Based on CMS inspection data, REGALCARE AT WORCESTER has a clean safety record: no substantiated abuse findings (meaning no confirmed cases of resident harm), no Immediate Jeopardy citations (the most serious violation level indicating risk of serious injury or death), and is not on the Special Focus Facility watch list (a federal program monitoring the lowest-performing 1% of nursing homes). The facility has a 2-star overall rating and ranks #100 of 100 nursing homes in Massachusetts. While no facility is perfect, families should still ask about staff-to-resident ratios and recent inspection results during their visit.

Do Nurses at Regalcare At Worcester Stick Around?

REGALCARE AT WORCESTER has a staff turnover rate of 34%, which is about average for Massachusetts nursing homes (state average: 46%). Moderate turnover is common in nursing homes, but families should still ask about staff tenure and how the facility maintains care continuity when employees leave.
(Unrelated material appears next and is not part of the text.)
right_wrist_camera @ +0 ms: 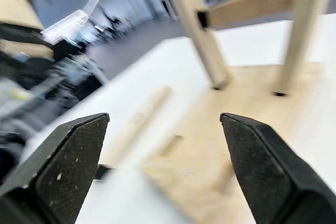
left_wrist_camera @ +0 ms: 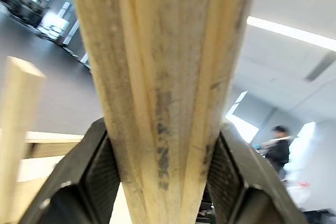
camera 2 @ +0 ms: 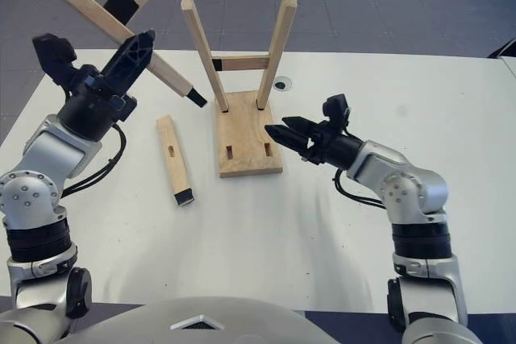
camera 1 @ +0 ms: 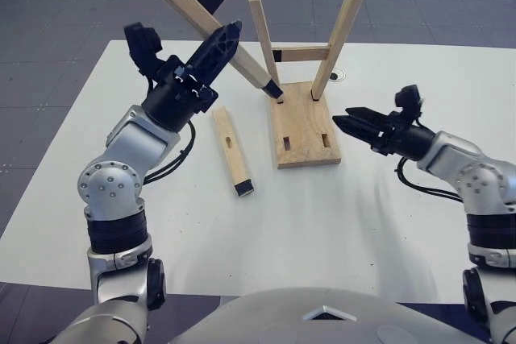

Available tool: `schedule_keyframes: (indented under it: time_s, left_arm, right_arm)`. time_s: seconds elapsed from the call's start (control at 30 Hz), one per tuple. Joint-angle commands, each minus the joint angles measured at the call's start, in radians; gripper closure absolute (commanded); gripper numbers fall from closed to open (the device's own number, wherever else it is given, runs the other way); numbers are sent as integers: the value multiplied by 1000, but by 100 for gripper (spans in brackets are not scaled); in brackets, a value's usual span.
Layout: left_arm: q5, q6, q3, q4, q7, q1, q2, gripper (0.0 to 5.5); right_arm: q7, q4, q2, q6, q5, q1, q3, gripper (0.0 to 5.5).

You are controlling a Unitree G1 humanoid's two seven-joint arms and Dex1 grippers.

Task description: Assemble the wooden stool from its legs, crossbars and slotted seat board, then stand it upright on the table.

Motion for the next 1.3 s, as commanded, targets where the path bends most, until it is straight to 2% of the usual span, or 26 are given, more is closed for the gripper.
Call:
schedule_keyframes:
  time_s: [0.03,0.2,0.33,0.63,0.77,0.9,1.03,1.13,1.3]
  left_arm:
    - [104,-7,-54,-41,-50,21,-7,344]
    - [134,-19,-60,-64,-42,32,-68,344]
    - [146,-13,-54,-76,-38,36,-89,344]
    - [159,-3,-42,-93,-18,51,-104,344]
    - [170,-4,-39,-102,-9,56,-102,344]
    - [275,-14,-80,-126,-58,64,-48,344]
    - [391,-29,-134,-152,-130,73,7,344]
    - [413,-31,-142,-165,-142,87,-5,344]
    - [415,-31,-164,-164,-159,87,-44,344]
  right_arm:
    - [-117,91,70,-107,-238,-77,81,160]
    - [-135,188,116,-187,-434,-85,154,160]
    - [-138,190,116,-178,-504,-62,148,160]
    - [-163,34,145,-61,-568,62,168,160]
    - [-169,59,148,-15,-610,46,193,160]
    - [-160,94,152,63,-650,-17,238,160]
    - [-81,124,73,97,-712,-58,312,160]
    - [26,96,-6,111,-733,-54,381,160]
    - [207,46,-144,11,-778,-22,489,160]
Was Regalcare At Worcester Ever Fined?

REGALCARE AT WORCESTER has no federal fines on record. CMS issues fines when nursing homes fail to meet care standards or don't correct problems found during inspections. The absence of fines suggests the facility has either maintained compliance or corrected any issues before penalties were assessed. This is a positive indicator, though families should still review recent inspection reports for the full picture.

Is Regalcare At Worcester on Any Federal Watch List?

REGALCARE AT WORCESTER is not on any federal watch list. The most significant is the Special Focus Facility (SFF) program, which identifies the bottom 1% of nursing homes nationally based on persistent, serious quality problems. Not being on this list means the facility has avoided the pattern of deficiencies that triggers enhanced federal oversight. This is a positive indicator, though families should still review the facility's inspection history directly.